* _INSTRUCTIONS FOR THE TASK_: Retype the records exactly, with nothing added or dropped.

TASK MATERIAL: Begin

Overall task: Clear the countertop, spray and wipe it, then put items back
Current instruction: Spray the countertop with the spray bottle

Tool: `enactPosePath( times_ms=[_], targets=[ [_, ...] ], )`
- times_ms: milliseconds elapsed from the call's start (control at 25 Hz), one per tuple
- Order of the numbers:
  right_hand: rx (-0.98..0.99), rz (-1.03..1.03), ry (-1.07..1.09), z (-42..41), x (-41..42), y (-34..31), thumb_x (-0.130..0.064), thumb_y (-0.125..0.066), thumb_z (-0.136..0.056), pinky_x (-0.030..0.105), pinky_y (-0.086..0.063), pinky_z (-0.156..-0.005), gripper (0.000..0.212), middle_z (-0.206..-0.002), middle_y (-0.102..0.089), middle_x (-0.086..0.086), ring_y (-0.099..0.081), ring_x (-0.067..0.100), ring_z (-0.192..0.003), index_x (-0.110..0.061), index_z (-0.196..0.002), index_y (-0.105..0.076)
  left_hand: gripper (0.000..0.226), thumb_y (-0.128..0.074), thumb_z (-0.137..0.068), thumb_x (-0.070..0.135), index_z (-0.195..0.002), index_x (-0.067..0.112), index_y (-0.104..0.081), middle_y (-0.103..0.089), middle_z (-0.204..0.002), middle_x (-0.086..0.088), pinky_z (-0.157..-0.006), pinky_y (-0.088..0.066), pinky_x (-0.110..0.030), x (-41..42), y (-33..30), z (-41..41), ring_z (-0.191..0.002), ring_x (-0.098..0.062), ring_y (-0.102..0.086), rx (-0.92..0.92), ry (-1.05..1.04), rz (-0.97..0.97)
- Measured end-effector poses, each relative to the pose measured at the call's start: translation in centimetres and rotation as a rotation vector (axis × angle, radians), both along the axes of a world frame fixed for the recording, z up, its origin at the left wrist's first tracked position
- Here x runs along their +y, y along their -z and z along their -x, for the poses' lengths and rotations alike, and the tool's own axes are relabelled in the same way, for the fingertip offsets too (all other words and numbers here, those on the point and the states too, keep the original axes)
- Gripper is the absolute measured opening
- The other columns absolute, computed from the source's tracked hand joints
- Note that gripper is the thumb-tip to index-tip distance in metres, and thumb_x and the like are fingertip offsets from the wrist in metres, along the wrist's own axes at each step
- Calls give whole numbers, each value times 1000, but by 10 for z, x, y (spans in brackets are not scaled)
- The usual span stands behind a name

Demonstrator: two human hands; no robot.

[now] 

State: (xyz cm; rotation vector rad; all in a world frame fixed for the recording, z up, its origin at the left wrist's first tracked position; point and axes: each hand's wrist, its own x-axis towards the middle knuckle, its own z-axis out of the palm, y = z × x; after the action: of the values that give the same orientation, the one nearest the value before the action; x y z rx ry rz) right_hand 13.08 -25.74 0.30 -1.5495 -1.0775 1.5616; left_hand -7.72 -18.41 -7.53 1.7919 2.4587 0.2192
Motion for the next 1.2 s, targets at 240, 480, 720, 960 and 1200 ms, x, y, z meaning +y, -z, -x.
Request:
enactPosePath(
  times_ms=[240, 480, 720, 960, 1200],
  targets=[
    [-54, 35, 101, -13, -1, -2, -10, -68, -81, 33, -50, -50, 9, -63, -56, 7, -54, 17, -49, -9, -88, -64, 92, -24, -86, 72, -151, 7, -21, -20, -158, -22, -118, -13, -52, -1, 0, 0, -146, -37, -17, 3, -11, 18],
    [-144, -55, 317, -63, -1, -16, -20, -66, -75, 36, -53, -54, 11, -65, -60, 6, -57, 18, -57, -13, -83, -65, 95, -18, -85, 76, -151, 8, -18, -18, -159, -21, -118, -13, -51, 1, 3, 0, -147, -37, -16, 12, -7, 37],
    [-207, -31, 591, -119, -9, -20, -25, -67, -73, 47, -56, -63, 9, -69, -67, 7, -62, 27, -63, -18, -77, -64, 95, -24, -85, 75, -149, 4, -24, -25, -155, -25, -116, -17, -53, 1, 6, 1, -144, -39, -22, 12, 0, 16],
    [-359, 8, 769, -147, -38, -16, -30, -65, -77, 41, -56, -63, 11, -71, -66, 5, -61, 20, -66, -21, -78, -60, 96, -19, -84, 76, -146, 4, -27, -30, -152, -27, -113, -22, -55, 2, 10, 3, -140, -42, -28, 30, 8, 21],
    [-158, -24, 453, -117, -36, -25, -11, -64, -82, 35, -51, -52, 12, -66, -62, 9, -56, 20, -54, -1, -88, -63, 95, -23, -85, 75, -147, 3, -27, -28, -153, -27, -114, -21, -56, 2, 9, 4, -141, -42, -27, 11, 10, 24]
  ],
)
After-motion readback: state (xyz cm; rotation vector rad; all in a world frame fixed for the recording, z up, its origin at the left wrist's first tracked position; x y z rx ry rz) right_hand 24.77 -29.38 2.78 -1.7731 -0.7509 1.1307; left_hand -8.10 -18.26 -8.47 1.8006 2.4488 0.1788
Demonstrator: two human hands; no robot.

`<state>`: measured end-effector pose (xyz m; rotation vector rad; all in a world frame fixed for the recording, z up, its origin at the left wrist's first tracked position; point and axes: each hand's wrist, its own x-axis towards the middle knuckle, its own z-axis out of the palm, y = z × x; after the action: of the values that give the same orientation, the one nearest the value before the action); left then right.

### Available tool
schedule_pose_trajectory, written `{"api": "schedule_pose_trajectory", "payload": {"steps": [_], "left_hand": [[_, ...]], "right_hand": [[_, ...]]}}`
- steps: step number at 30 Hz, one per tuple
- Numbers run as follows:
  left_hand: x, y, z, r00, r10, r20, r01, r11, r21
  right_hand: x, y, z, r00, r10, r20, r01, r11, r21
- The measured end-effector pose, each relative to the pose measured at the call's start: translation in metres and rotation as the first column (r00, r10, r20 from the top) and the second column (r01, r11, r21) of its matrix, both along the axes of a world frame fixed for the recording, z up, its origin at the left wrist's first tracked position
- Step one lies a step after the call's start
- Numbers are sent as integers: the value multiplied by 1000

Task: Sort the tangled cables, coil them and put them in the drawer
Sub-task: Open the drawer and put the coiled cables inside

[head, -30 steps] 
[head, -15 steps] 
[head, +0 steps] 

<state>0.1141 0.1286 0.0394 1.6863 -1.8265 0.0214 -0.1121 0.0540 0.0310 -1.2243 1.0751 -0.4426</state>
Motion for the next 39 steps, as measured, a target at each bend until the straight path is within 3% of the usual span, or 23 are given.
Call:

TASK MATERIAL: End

* _ANSWER TO THIS EXERCISE_:
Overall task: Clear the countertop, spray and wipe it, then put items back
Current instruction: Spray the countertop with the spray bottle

Tool: `enactPosePath( times_ms=[_], targets=[ [_, ...] ], )`
- times_ms: milliseconds elapsed from the call's start (control at 25 Hz), one per tuple
- Order of the numbers:
  right_hand: rx (-0.98..0.99), rz (-1.03..1.03), ry (-1.07..1.09), z (-42..41), x (-41..42), y (-34..31), thumb_x (-0.130..0.064), thumb_y (-0.125..0.066), thumb_z (-0.136..0.056), pinky_x (-0.030..0.105), pinky_y (-0.086..0.063), pinky_z (-0.156..-0.005), gripper (0.000..0.212), middle_z (-0.206..-0.002), middle_y (-0.102..0.089), middle_x (-0.086..0.086), ring_y (-0.099..0.081), ring_x (-0.067..0.100), ring_z (-0.192..0.003), index_x (-0.110..0.061), index_z (-0.196..0.002), index_y (-0.105..0.076)
  left_hand: gripper (0.000..0.226), thumb_y (-0.128..0.074), thumb_z (-0.137..0.068), thumb_x (-0.070..0.135), index_z (-0.195..0.002), index_x (-0.067..0.112), index_y (-0.104..0.081), middle_y (-0.103..0.089), middle_z (-0.204..0.002), middle_x (-0.086..0.088), pinky_z (-0.157..-0.006), pinky_y (-0.088..0.066), pinky_x (-0.110..0.030), x (-41..42), y (-33..30), z (-41..41), ring_z (-0.191..0.002), ring_x (-0.098..0.062), ring_y (-0.102..0.086), rx (-0.92..0.92), ry (-1.05..1.04), rz (-0.97..0.97)
- Measured end-effector poses, each relative to the pose measured at the call's start: translation in centimetres and rotation as a rotation vector (axis × angle, radians), both along the axes of a world frame fixed for the recording, z up, its origin at the left wrist's first tracked position
- Here x runs along their +y, y along their -z and z along their -x, for the poses' lengths and rotations alike, and the tool's own axes are relabelled in the same way, for the fingertip offsets too (all other words and numbers here, those on the point and the states too, keep the original axes)
- Gripper is the absolute measured opening
- The other columns absolute, computed from the source's tracked hand joints
- Note that gripper is the thumb-tip to index-tip distance in metres, and thumb_x and the like are fingertip offsets from the wrist in metres, along the wrist's own axes at each step
- Calls give whole numbers, each value times 1000, but by 10 for z, x, y (spans in brackets are not scaled)
- The usual span stands behind a name

Demonstrator: two human hands; no robot.

[now] 

State: (xyz cm; rotation vector rad; all in a world frame fixed for the recording, z up, its origin at the left wrist's first tracked position; point and axes: each hand's wrist, its own x-axis towards the middle knuckle, its own z-axis out of the palm, y = z × x; after the action: of the values that give the same orientation, the one nearest the value before the action; x y z rx ry rz) right_hand 13.08 -25.74 0.30 -1.5495 -1.0775 1.5616; left_hand -7.72 -18.41 -7.53 1.7919 2.4587 0.2192
Motion for the next 1.2 s, targets at 240, 480, 720, 960 and 1200 ms, x, y, z meaning +y, -z, -x.
Request:
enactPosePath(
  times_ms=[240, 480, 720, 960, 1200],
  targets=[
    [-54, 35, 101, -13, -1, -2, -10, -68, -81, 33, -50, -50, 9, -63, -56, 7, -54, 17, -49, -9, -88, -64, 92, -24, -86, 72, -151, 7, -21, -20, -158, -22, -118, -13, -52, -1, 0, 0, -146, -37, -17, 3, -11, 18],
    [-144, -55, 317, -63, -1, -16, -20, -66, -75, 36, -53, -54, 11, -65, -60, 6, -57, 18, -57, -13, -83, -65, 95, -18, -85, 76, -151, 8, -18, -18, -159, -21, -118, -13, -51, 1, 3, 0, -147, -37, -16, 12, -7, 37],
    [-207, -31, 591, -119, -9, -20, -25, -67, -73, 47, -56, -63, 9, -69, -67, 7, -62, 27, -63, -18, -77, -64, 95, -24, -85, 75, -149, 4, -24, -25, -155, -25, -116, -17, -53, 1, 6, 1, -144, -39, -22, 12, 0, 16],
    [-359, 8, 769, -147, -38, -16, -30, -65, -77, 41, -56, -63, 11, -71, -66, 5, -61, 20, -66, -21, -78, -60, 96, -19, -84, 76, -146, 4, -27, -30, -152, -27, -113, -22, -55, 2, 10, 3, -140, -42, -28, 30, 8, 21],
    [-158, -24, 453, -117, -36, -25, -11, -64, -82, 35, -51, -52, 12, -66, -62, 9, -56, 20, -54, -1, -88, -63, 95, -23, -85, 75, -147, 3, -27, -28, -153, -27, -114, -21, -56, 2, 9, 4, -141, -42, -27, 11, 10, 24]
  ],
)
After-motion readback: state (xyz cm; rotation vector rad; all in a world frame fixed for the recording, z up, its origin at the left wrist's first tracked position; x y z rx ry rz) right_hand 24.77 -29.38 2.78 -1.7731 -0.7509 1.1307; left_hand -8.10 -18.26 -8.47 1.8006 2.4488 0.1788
Demonstrator: two human hands; no robot.

`<state>`: measured end-effector pose (xyz m; rotation vector rad; all in a world frame fixed for the recording, z up, its origin at the left wrist's first tracked position; point and axes: each hand's wrist, its own x-axis towards the middle knuckle, its own z-axis out of the palm, y = z × x; after the action: of the values that give the same orientation, the one nearest the value before the action); left then right.

### Available tool
schedule_pose_trajectory, written `{"api": "schedule_pose_trajectory", "payload": {"steps": [_], "left_hand": [[_, ...]], "right_hand": [[_, ...]]}}`
- steps: step number at 30 Hz, one per tuple
- Numbers run as follows:
  left_hand: x, y, z, r00, r10, r20, r01, r11, r21
  right_hand: x, y, z, r00, r10, r20, r01, r11, r21
- The measured end-effector pose, each relative to the pose measured at the call's start: translation in metres and rotation as the first column (r00, r10, r20 from the top) and the second column (r01, r11, r21) of its matrix, both along the axes of a world frame fixed for the recording, z up, its origin at the left wrist's first tracked position
- Step one lies a step after the call's start
- Numbers are sent as integers: the value multiplied by 1000

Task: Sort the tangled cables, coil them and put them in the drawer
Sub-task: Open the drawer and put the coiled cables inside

[head, -30 steps] 
[head, -15 steps] 
[head, +0 steps] 

<state>0.1141 0.1286 0.0394 1.6863 -1.8265 0.0214 -0.1121 0.0540 0.0310 -1.2243 1.0751 -0.4426</state>
Motion for the next 39 steps, as measured, a target at each bend until the straight path is within 3% of the usual span, or 23 are given.
Call:

This exercise has no more to it.